INFORMATION PROVIDED Block Start

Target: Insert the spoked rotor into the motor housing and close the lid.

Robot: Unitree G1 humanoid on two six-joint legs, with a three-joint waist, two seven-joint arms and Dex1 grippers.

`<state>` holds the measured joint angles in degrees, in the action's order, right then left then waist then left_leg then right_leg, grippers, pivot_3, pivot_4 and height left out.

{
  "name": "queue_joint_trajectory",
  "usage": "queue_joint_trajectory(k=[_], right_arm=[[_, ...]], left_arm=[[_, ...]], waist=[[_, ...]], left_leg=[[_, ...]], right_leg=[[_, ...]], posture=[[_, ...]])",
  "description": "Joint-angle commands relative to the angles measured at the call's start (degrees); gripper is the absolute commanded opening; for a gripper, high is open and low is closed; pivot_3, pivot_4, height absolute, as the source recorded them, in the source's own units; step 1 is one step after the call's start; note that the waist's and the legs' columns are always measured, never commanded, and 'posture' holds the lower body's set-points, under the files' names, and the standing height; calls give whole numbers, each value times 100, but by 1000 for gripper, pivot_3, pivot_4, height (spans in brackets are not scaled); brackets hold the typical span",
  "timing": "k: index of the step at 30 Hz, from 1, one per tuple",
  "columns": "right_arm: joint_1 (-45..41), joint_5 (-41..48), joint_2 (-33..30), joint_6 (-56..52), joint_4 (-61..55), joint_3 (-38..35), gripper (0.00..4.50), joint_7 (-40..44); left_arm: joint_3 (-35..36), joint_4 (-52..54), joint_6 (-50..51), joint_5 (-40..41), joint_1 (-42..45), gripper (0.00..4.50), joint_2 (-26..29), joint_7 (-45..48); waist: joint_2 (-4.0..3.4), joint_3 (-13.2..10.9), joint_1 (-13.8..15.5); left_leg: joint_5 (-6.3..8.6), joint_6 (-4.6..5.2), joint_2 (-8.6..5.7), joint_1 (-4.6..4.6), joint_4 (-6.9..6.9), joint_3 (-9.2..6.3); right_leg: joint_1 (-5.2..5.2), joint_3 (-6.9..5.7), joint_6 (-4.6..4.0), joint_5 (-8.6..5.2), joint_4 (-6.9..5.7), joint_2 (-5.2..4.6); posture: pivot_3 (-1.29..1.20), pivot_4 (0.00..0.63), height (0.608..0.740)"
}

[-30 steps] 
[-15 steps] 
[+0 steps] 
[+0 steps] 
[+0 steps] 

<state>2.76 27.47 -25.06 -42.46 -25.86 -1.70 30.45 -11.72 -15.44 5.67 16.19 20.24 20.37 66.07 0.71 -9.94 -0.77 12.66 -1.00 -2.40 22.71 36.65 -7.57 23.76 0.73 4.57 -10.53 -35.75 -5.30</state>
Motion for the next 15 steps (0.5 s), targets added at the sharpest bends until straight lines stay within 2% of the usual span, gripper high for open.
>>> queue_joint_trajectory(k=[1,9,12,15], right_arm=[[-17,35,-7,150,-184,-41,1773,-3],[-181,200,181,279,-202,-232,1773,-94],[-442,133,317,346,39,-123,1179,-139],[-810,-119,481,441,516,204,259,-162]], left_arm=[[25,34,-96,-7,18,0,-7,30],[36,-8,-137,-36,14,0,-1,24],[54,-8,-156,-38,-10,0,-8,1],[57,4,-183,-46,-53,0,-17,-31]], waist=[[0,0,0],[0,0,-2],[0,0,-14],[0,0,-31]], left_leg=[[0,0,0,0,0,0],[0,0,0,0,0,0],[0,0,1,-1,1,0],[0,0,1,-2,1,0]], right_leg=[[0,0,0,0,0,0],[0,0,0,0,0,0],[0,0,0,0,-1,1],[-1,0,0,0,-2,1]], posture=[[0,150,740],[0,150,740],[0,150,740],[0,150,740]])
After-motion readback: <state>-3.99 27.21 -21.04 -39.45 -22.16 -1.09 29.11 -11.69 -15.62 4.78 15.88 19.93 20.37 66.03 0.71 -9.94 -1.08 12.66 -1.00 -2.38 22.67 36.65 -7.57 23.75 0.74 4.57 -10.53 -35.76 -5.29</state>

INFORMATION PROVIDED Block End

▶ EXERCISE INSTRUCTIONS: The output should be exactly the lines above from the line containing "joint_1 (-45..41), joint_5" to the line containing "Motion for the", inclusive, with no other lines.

▶ OUTPUT BELOW:
  "columns": "right_arm: joint_1 (-45..41), joint_5 (-41..48), joint_2 (-33..30), joint_6 (-56..52), joint_4 (-61..55), joint_3 (-38..35), gripper (0.00..4.50), joint_7 (-40..44); left_arm: joint_3 (-35..36), joint_4 (-52..54), joint_6 (-50..51), joint_5 (-40..41), joint_1 (-42..45), gripper (0.00..4.50), joint_2 (-26..29), joint_7 (-45..48); waist: joint_2 (-4.0..3.4), joint_3 (-13.2..10.9), joint_1 (-13.8..15.5); left_leg: joint_5 (-6.3..8.6), joint_6 (-4.6..5.2), joint_2 (-8.6..5.7), joint_1 (-4.6..4.6), joint_4 (-6.9..6.9), joint_3 (-9.2..6.3); right_leg: joint_1 (-5.2..5.2), joint_3 (-6.9..5.7), joint_6 (-4.6..4.0), joint_5 (-8.6..5.2), joint_4 (-6.9..5.7), joint_2 (-5.2..4.6); posture: pivot_3 (-1.29..1.20), pivot_4 (0.00..0.63), height (0.608..0.740)"
}

[-30 steps] 
[-15 steps] 
[+0 steps] 
[+0 steps] 
[+0 steps] 

<state>2.76 27.47 -25.06 -42.46 -25.86 -1.70 30.45 -11.72 -15.44 5.67 16.19 20.24 20.37 66.07 0.71 -9.94 -0.77 12.66 -1.00 -2.40 22.71 36.65 -7.57 23.76 0.73 4.57 -10.53 -35.75 -5.30</state>
Motion for the next 15 steps (0.5 s), targets added at the sharpest bends until straight lines stay within 2% of the usual span, gripper high for open.

This answer is complete as written.